El filtraje que determina la depresión posparto y que da acceso a la atención psicológica implica que insinúes que te planteas sacarte la vida

Siempre he pensado que con el nacimiento de nuestro hijo murió una parte de mí y nació otra. Y 9 meses después sigo trabajando para reconciliarme conmigo misma. Lo hago por mi cuenta porque, a causa de los recortes de la sanidad pública, el filtraje que determina la depresión posparto y que, por lo tanto, da acceso a la atención psicológica al posparto, implica que insinúes en una maceta que te planteas quitarte la vida. Las vivencias de parte y posparto son bestias para todo el mundo, y hace falta que la sanidad pública acompañe con apoyo psicológico esta etapa de vital necesidad. Personalmente, intento tatuarme en el coro, todavía sin éxito, las palabras de una psiquiatra de neonatos: “la cicatriz es una medalla para las mujeres”. Pero, todo y el romanticismo de aquellas palabras, a estas alturas soy incapaz de mirar mi cicatriz sin que me provoque un dolor profundo. 

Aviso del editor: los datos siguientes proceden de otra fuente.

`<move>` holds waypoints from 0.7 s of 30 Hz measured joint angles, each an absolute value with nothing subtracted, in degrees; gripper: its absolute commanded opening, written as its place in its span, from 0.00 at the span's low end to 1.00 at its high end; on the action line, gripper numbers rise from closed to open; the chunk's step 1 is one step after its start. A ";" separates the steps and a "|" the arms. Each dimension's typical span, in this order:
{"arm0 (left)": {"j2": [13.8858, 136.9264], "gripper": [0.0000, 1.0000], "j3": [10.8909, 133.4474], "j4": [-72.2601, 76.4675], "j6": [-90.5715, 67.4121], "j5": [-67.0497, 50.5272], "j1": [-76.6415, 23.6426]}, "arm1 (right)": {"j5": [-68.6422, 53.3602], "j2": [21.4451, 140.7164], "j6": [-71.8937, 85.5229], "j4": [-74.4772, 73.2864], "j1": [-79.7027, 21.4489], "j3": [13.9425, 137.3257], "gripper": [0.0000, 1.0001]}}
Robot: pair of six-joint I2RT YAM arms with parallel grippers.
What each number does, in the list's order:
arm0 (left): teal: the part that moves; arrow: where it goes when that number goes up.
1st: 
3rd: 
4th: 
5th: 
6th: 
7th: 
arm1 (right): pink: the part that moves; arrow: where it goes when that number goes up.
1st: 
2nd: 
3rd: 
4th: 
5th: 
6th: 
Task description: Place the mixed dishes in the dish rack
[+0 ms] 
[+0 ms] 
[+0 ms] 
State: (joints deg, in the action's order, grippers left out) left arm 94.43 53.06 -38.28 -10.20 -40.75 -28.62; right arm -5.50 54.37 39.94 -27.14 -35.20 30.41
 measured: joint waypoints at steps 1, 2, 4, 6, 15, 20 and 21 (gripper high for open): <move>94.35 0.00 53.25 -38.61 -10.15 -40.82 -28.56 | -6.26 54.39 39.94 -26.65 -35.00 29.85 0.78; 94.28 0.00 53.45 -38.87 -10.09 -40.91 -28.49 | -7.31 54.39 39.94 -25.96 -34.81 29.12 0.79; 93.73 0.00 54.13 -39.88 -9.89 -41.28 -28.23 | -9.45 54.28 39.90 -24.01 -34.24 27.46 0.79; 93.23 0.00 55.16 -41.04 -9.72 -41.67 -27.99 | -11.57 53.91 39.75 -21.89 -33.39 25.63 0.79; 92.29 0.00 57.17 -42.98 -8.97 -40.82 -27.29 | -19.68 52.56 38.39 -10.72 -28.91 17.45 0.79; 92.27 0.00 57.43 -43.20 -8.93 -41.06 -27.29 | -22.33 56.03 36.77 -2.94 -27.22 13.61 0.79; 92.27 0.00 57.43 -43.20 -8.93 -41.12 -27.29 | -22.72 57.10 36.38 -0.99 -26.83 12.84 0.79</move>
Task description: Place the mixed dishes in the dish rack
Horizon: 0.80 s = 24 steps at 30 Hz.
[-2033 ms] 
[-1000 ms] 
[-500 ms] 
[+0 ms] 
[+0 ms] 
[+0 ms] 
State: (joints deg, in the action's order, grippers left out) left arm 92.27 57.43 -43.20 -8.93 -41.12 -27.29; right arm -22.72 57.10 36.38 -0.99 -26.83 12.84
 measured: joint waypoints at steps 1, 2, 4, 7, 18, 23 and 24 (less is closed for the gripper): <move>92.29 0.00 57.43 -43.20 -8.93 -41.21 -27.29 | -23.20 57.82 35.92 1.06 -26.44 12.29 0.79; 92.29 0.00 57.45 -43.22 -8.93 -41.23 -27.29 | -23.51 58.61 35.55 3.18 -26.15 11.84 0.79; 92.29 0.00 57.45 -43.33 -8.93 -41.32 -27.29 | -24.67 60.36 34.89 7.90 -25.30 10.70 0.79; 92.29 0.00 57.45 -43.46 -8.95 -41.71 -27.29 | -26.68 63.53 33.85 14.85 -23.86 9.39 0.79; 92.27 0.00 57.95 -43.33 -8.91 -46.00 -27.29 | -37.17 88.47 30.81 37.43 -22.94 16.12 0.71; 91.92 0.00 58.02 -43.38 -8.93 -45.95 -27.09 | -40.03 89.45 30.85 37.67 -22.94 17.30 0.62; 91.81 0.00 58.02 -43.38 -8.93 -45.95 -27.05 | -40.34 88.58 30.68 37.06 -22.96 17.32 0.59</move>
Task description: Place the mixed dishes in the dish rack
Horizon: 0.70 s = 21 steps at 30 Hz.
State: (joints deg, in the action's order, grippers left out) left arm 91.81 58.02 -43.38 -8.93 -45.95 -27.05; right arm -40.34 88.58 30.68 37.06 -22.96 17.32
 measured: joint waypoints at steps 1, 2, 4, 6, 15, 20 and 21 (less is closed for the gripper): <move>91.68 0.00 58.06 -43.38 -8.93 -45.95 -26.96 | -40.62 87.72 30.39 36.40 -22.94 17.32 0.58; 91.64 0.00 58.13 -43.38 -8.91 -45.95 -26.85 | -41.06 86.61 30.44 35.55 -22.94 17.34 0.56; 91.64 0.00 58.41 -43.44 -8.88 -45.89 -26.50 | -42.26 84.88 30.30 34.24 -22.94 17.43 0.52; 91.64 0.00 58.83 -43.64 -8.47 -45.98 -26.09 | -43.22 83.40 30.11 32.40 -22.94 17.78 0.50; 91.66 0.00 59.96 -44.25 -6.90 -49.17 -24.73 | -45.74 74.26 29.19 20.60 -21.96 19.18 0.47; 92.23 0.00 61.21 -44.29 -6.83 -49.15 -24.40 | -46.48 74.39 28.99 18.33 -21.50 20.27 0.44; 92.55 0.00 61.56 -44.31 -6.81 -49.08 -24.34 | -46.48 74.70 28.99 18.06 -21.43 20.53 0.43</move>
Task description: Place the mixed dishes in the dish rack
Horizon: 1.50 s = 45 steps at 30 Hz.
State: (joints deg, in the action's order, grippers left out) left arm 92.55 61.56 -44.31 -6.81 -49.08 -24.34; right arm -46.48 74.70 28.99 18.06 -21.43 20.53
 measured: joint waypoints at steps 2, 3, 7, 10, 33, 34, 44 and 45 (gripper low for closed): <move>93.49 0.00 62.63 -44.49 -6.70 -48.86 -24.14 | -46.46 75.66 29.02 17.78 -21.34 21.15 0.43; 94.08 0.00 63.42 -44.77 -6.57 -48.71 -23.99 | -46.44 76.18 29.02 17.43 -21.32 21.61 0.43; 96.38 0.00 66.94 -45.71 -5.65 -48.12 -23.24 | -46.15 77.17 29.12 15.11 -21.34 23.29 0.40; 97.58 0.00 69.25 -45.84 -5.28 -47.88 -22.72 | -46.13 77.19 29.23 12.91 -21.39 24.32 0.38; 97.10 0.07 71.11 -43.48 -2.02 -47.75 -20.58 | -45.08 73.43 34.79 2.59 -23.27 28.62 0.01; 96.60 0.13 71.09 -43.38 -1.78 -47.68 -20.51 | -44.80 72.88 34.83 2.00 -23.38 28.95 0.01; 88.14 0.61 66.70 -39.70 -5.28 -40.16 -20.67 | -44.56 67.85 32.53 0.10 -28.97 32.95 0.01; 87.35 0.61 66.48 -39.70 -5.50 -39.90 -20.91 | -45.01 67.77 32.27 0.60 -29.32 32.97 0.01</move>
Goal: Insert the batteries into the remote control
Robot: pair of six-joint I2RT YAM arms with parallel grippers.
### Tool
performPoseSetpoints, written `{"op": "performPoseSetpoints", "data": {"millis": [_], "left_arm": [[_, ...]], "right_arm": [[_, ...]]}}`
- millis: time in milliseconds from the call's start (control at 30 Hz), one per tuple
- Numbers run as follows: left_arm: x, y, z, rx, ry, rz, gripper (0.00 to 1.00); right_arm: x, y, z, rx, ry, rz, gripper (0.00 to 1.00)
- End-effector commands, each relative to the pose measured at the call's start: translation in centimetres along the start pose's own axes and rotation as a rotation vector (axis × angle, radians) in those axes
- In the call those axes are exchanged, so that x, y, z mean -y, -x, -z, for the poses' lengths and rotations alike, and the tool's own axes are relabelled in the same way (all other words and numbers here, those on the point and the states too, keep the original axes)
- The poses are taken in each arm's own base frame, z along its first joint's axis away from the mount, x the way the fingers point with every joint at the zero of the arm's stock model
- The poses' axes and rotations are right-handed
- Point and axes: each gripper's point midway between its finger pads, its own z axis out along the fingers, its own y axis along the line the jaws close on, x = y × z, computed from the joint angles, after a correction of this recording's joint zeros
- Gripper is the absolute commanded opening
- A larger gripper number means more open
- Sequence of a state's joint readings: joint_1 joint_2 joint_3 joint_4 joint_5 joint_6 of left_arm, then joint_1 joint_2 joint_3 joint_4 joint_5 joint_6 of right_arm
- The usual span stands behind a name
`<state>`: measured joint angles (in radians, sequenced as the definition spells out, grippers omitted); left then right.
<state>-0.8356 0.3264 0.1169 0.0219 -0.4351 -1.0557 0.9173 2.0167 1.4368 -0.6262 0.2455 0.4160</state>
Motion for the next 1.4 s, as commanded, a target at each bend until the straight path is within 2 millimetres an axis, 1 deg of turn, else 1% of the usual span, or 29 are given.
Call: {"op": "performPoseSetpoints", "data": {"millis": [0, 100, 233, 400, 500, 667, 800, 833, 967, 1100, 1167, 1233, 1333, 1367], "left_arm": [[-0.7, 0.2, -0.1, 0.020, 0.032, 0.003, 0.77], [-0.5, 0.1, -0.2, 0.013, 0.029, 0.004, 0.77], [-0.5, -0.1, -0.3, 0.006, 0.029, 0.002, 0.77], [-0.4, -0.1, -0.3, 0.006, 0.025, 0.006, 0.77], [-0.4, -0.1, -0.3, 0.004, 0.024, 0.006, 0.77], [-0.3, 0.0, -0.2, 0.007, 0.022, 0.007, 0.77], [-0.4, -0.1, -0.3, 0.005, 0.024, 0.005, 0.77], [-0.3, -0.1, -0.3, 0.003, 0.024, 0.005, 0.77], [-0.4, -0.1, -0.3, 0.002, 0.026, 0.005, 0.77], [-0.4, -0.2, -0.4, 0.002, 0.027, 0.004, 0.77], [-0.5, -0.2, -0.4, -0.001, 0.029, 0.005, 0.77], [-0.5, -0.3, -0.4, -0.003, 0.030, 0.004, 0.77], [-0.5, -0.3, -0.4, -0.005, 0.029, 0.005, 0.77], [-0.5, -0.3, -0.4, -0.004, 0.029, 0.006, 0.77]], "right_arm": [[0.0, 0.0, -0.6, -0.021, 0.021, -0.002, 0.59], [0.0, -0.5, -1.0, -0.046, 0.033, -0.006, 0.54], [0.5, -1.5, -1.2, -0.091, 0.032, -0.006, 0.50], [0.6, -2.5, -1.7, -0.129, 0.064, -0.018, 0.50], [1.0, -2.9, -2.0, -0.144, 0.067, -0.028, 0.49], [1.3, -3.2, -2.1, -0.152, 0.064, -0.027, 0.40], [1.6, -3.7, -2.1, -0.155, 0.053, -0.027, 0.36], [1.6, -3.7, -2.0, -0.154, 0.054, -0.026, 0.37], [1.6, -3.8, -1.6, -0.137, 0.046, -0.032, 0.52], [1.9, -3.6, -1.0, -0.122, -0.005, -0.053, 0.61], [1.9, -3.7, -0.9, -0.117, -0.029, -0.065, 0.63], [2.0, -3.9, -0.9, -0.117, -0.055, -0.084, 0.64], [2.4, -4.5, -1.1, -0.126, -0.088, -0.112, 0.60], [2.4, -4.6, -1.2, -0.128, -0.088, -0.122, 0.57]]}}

Y porque ninguna mujer más vea sus derechos agredidos, acabo con un doble llamamiento. La primera, a las madres. Expresémonos. No permitimos que nuestras vivencias sean silenciadas. Hacerlas públicas nos hace más fuertes. Y la segunda, al feminismo. Abordamos, también, esta cuestión. Ahora más que nunca, hace falta que los feminismos combatan el decalaje entre los discursos favorables a los partos respetados y el intervencionismo que vivimos en los hospitales.